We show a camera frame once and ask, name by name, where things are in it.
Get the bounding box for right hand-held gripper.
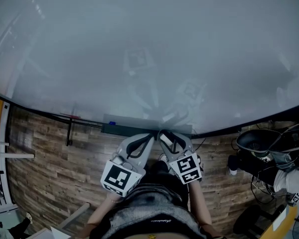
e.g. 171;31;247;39
158;130;204;186

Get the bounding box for white whiteboard with black frame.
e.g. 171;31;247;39
0;0;299;136

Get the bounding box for yellow desk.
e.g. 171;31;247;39
260;205;299;239

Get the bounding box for person's right forearm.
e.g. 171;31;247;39
188;180;215;231

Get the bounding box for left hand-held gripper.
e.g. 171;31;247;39
100;132;156;198

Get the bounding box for white metal rack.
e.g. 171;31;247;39
0;178;19;215

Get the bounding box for black chair base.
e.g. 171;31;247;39
233;204;286;235

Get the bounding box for grey metal bar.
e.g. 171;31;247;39
58;202;90;230

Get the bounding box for person's grey knit top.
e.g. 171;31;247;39
89;183;210;239

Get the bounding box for white bag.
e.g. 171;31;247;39
273;169;299;196

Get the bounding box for black office chair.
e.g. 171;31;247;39
236;129;284;158

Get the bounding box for person's black trousers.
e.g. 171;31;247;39
139;159;190;204

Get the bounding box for person's left forearm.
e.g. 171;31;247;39
86;192;124;234

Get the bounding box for dark marker tray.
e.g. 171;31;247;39
101;113;193;138

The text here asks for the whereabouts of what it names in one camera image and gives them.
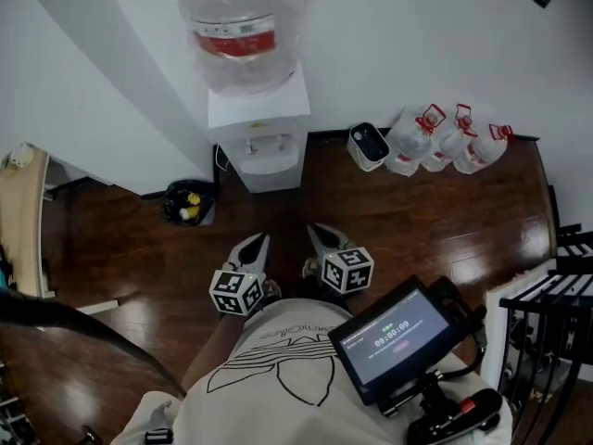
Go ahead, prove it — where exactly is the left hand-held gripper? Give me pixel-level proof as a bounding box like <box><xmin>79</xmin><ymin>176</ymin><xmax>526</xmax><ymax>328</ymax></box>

########

• _Exercise details_
The lines that contain the word "right" are wanted; copy each of them from the records.

• _Solution_
Get the bounding box for right hand-held gripper.
Get the bounding box for person's right forearm.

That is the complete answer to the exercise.